As the United States marks 250 years since the Declaration of Independence, a question posed at Stanford's Constitutional Law Center—"The Declaration of Independence at 250: What New Can Be Said?"—reveals a truth that extends far beyond history books: America's founding ideals have become one of its most durable economic advantages.

For a quarter of a millennium, the narrative embedded in the Declaration has functioned as a competitive engine. The ideals of liberty, opportunity, accountability, and individual agency didn't just shape political order—they became the foundation of American economic culture itself. That belief system created space for entrepreneurs to disrupt established industries, startup founders to solve complex problems, and inventors to commercialize breakthroughs. Economists traditionally focus on capital, labor, and technology as growth drivers, but they often overlook something equally powerful: narrative.

The Declaration established that individuals should have the freedom to create, compete, and pursue opportunity. From that foundation, liberty became linked to economic mobility, and equality evolved into a benchmark for opportunity and human rights. This ideological framework made American capitalism distinct. A widespread belief that advancement is possible—that your station at birth need not determine your destiny—has fueled innovation, investment, and business formation for generations. Those principles remain embedded in everything from startup culture to workforce expectations, corporate law, and public policy debates.

Yet as the nation celebrates this milestone, the systems built on those ideals face unprecedented pressures. Artificial intelligence, automation, labor market disruption, and declining institutional trust are forcing business leaders and policymakers to reconsider how foundational principles apply in a rapidly changing economy. An important theme emerged during Stanford's discussion: power becomes more durable when it is viewed as legitimate, and legitimacy depends on checks, balances, and accountability.

This same reality applies in business. Companies that lose employee trust struggle with retention. Organizations that lose consumer trust face reputational damage, regulatory scrutiny, and investor skepticism. Successful organizations understand that profitability and legitimacy are not competing objectives—over time, they are often interconnected.

Artificial intelligence is now testing these old ideas in entirely new contexts. As organizations implement AI across their operations to automate work, improve efficiency, reduce costs, and accelerate decision-making, they are being forced to ask questions that echo the founding era: Who has power? Who makes decisions? Who is accountable when systems fail? Who benefits from the outcomes? The difference is that these questions are now being asked about algorithms, not just governments.

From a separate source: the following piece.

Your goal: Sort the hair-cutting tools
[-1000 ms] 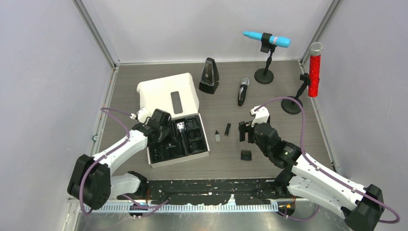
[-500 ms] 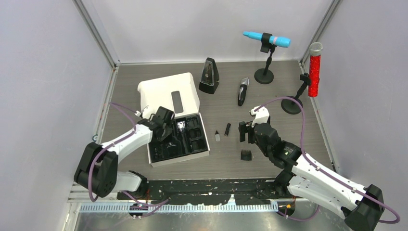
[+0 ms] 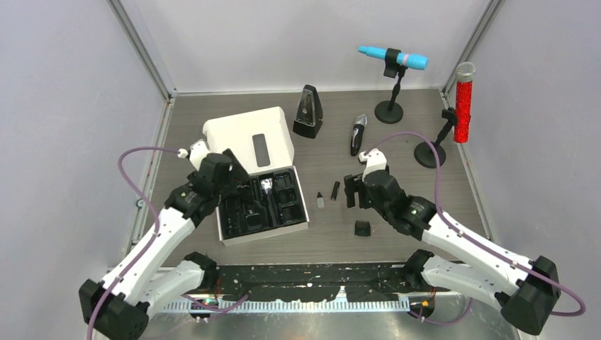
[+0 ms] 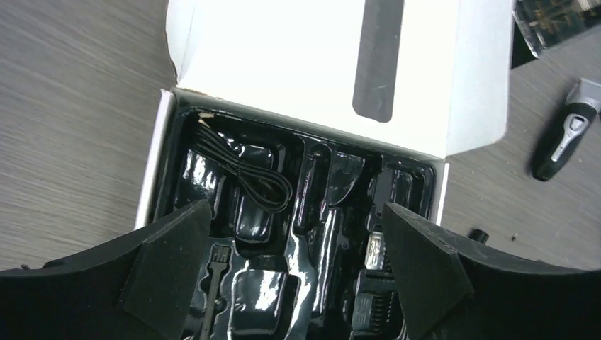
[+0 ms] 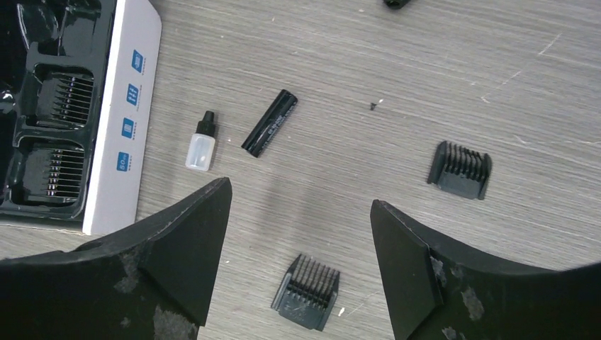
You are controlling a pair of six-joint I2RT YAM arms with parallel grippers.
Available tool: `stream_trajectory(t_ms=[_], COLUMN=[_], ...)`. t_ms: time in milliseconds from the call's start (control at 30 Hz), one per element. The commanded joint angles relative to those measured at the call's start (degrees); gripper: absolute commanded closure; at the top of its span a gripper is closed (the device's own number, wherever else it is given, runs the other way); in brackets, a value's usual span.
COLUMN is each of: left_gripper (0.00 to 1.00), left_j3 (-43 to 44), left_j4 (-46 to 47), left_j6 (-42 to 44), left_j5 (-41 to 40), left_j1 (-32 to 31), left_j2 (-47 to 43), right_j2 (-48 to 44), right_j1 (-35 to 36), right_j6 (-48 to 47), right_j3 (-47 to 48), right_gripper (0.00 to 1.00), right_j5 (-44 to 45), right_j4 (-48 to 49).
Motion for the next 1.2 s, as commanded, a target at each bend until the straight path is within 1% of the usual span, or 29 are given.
stream_trajectory(t_ms=[0, 33, 167, 233, 300, 367, 467, 533, 600, 900, 1000, 1167], left_gripper=[0.02, 0.01, 0.0, 0.0, 0.0, 0.0, 0.0, 0.0, 0.0, 0.0, 0.0, 0.0], left_j3=[4.1, 4.8, 8.2, 9.2, 9.3, 9.3, 6.4, 2.8, 1.4, 0.1, -0.2, -1.3], left_j4=[-6.1, -7.0, -13.9, -15.4, -15.1, -15.0, -11.5, -8.7, -7.6, -6.9, -6.7, -5.7], left_j6=[13.8, 15.9, 23.7, 28.5, 36.2, 40.1, 41.6, 41.9, 42.4, 41.7, 41.7, 41.8], left_j5=[-0.8, -1.1, -4.2, -6.2, -3.7, -3.2, -1.9, -1.8, -2.0, -2.3, -1.9, -2.4], left_j1=[0.2, 0.2, 0.2, 0.2, 0.2, 0.2, 0.2, 0.2, 0.2, 0.2, 0.2, 0.2], left_j2=[-5.8, -6.7, -9.7, -11.0, -12.6, -14.2, -17.4, -19.2, -20.1, -21.5, -21.9, -23.8], right_j2=[7.3, 8.8, 17.8, 22.1, 26.0, 30.3, 33.9, 36.5, 39.0, 48.8, 51.4, 54.4], right_j1=[-0.2, -0.2, -0.3, -0.8, -1.6, -2.9, -5.2, -6.2, -6.9, -7.7, -7.7, -7.7], right_j6=[4.8, 5.5, 9.2, 10.9, 12.6, 14.1, 15.8, 16.7, 17.5, 20.6, 21.4, 22.8], right_j3=[5.9, 7.3, 11.5, 13.3, 14.6, 15.7, 17.7, 19.3, 21.0, 27.3, 29.5, 30.5], right_gripper=[0.19, 0.19, 0.19, 0.19, 0.19, 0.2, 0.21, 0.23, 0.24, 0.27, 0.3, 0.35], right_j5=[-2.9, -3.1, -3.8, -4.6, -4.9, -5.2, -6.2, -6.5, -6.7, -6.0, -5.5, -4.1], right_j4=[-3.7, -4.6, -5.9, -5.9, -5.5, -4.6, -3.2, -2.8, -2.7, -3.8, -5.0, -5.2])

Yet many organizations are adopting AI systems faster than they are developing the governance frameworks needed to oversee them. This speed mismatch is creating a growing trust gap. Employees want transparency regarding how AI influences workplace decisions. Consumers demand accountability when automated systems make mistakes. Investors seek confidence that organizations understand and are managing emerging risks. The challenge, it turns out, is not technological adoption but institutional readiness—a concept the founders would recognize.

As the Declaration famously identified, consent is the basis of governmental legitimacy. That principle, written in a vastly different era, still resonates in 2026, reminding us that the deepest economic advantage may not be what we build, but whom we trust to build it.